↓↓↓
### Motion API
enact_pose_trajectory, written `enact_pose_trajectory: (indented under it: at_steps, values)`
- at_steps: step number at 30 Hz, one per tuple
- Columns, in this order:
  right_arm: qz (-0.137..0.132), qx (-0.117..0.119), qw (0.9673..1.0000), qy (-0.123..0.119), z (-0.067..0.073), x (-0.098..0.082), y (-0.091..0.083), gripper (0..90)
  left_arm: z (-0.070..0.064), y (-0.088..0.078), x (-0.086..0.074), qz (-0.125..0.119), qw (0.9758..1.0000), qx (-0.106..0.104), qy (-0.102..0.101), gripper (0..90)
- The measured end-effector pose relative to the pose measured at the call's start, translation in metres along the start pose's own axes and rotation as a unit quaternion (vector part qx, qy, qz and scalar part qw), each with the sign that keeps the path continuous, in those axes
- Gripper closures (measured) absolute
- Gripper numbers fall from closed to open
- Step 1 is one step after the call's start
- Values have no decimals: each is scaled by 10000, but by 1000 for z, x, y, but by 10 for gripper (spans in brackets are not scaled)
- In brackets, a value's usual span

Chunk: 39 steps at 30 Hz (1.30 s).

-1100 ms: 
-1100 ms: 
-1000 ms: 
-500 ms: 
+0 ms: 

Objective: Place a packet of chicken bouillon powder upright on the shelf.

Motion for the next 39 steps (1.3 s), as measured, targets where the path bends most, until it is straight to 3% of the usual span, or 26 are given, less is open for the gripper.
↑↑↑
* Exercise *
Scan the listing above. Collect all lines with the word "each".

* Response area *
- The measured end-effector pose relative to the pose measured at the call's start, translation in metres along the start pose's own axes and rotation as a unit quaternion (vector part qx, qy, qz and scalar part qw), each with the sign that keeps the path continuous, in those axes
- Values have no decimals: each is scaled by 10000, but by 1000 for z, x, y, but by 10 for gripper (spans in brackets are not scaled)

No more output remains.